I first heard the term MRS Degree when I set out for my freshman year at a small Catholic college.  The words are usually spoken with a mixture of amusement and contempt and refer to the young woman who goes off to college intent on one thing and one thing only: catching a husband so she can stay home and never use the B.A. acquired whilst hunting him.  In reality I think very few of the young ladies so accused are quite as shallow as they are made out to be.  Certainly the vocation they have chosen to pursue is much harder than their detractors seem to believe.  It is often said that a BA degree is no longer enough for a lucrative career; similarly, the so-called MRS will be only the beginning of the modern housewife’s necessary education.  She will need culinary and interior decorating degrees.  She ought really to have some sort of certification in accounting since she will be running her household on a single income in a society that considers a double income normal.  In the particular case of the home schooling housewife she should also invest in a Masters’ degree in education.  Nursing degrees or medical licenses will help in handling family health decisions.  Experience in upper management is an asset though not required.  (It’ll come in handy if she has one of those ridiculously large broods of say, three or more.)  All this she will easily accomplish while living in a world that long ago threw aside this image of family life and the support structure that went with it.

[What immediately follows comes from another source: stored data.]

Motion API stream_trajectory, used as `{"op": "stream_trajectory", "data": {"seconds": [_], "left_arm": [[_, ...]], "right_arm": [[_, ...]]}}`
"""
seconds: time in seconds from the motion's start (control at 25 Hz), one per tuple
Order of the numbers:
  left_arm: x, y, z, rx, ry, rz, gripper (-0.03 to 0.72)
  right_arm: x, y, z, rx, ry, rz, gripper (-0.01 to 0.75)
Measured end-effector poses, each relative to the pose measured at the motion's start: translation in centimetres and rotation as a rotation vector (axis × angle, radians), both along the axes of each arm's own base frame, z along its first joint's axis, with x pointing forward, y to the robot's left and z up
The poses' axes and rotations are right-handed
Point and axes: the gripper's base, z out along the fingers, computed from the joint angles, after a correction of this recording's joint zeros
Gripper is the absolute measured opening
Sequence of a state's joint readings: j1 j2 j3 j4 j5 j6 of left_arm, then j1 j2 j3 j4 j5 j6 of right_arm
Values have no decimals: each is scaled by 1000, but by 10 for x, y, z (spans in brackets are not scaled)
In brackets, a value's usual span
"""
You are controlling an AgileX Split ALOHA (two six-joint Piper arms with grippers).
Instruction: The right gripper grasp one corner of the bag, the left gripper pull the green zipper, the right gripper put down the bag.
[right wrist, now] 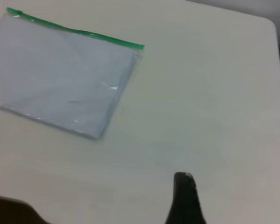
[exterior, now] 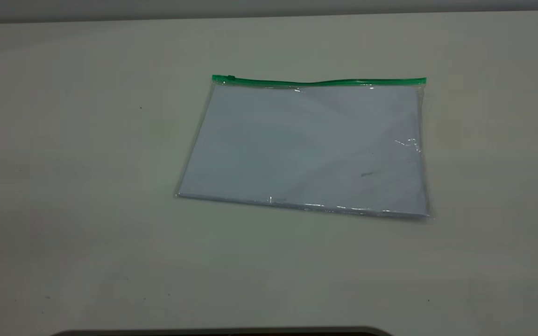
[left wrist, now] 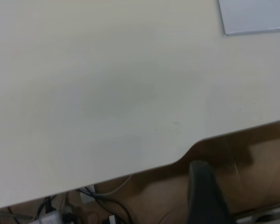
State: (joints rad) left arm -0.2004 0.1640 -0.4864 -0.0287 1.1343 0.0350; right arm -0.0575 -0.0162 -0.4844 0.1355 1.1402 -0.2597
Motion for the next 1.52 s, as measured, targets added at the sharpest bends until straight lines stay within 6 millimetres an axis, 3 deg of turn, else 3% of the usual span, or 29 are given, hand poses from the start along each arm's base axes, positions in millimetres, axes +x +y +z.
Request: {"op": "stream_trajectory", "data": {"seconds": [0.8,0.96,1.16,1.52], "left_arm": [[0,0,0,0,0,0,487],[0,1,0,-1,-3,65,487],[-8,2,0,-7,-60,164,487],[-24,2,-1,-20,-180,177,486]], "right_arm": [[0,-3,0,15,4,-44,591],[0,-3,0,14,4,-45,591],[0,-3,0,14,4,-45,591],[0,-3,0,14,4,-45,591]]}}
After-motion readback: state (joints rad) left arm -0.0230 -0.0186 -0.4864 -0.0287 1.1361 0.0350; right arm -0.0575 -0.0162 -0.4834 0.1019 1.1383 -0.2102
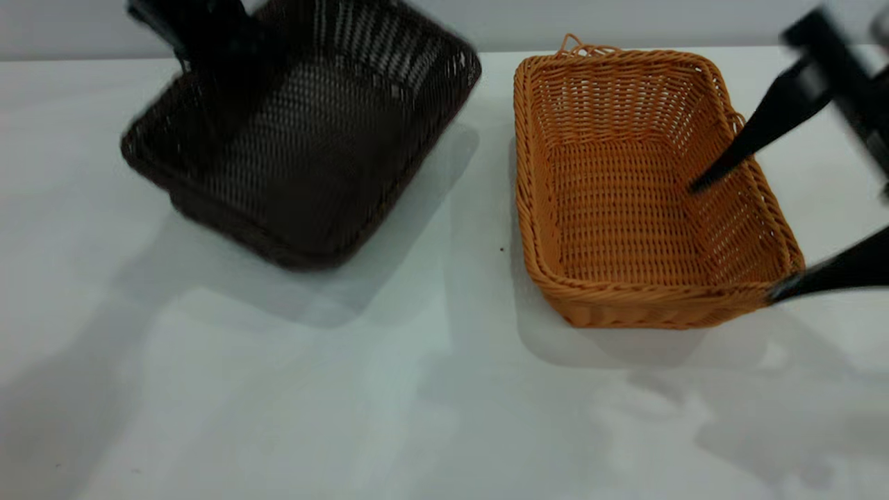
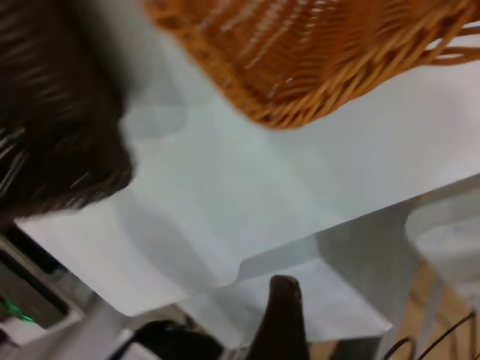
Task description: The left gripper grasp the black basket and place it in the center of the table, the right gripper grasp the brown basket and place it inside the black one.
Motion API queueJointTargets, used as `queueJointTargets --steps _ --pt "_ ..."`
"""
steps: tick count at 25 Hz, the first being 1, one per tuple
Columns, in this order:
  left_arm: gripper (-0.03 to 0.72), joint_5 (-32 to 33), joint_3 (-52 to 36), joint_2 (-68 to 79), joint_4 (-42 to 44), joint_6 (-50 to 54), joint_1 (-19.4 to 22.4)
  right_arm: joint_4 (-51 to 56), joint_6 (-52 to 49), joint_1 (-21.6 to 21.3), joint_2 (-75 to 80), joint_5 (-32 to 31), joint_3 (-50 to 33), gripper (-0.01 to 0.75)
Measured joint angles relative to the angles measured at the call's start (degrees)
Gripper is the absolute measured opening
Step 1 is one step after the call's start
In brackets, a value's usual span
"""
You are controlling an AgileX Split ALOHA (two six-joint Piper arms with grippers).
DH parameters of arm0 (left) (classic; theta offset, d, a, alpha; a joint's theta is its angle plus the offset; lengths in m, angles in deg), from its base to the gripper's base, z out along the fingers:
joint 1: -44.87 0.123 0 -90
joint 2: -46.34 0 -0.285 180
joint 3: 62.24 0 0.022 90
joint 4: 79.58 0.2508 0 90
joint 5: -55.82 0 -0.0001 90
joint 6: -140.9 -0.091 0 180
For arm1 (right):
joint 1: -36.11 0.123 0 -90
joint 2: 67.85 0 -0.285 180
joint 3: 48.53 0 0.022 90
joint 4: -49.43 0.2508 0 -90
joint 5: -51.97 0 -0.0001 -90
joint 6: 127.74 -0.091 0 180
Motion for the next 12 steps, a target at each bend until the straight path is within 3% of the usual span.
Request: queueJointTargets --steps 8,12 --pt "0.084 -4.85 0.00 -5.71 0.00 -0.07 0.00 14.78 13.95 0.00 20.37 4.19 2.49 0.575" --pt "0.084 -4.58 -0.17 -5.71 0.00 -0.26 0.00 19.02 19.10 -0.06 26.48 1.93 5.41 0.553"
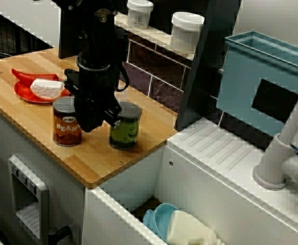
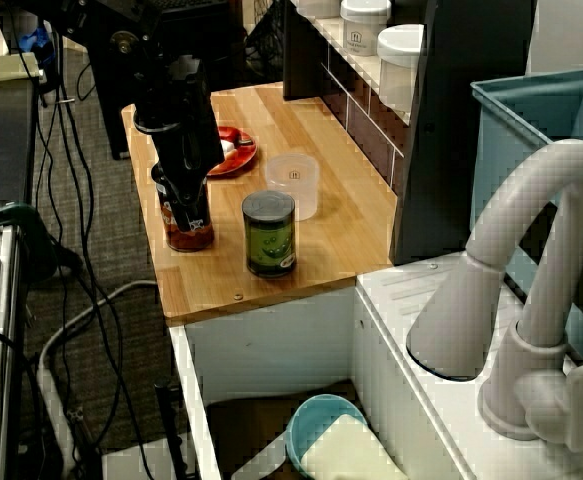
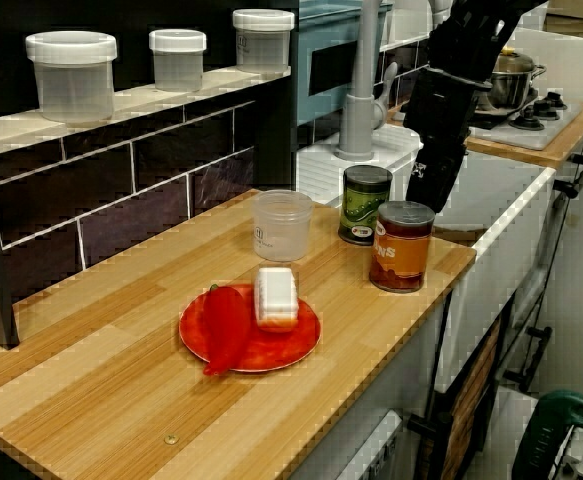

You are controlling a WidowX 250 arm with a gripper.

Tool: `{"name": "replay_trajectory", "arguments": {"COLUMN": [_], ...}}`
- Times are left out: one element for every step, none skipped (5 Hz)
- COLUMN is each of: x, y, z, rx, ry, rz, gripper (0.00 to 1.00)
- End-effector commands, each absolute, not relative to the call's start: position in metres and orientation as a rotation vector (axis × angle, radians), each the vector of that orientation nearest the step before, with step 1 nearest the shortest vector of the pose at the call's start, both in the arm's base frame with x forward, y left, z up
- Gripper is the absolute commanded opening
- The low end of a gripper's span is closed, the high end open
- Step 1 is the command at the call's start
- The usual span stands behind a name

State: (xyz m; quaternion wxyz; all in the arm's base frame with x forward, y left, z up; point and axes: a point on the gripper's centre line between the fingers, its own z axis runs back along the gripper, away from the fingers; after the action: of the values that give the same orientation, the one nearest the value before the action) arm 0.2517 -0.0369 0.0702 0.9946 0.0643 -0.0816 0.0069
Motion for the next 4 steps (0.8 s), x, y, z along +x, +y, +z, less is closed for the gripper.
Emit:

In the interests of disclosure I should go no further without saying that this bears a close resemblance to how I live my life.  Since marrying directly after college four years ago I have had three children in quick succession.  I presented my beloved husband with a reverse dowry in college loans upon our wedding day and have not contributed a dime to our income since.  I stay home to cook, clean, and care for the children.  My contributions outside the home involve my church and my Air Force spouses’ group.  All very 1950s.  Any bitterness in my tone when speaking of this ideal of womanhood, comes not from a disagreement that it is a good one, but from a knowledge that I am not very good at it.   Throughout childhood we are all asked what we “want to be when we grow up,” and at my school it was just a given that you would answer with a “real” job.  At one time or another, I answered dental hygienist, elementary teacher, lawyer, college professor, or journalist.  The question of whether I wanted children didn’t really enter my head until my teen years and the idea that I might stay home with them permanently only occurred to me sometime in college.  By then I knew I wanted marriage and children but I also loved the idea of a stimulating professional career.  However, I observed that for a household to run smoothly somebody needs to, well, run it.  If both parents work then they must delegate some part of that responsibility to someone else, be it a housekeeper, a babysitter, or the line cooks at the restaurant.  My decision was philosophical rather than emotional.  If I wanted the kind of family that I wanted, the brilliant career would have to go.  For a while I kept my decision as an embarrassing secret.  I was so used to the modern idea that the stay-at-home mom was just unambitious, if not downright lazy or worse yet, horribly oppressed by her husband.  I never believed those things myself, but I was pretty sure most people would look at me that way.  The first time I told someone besides my family I remember my tone of voice was a little defiant.  “I just want to stay home and cook and clean and raise kids” (so there).  That first person took it pretty well; we’re married now.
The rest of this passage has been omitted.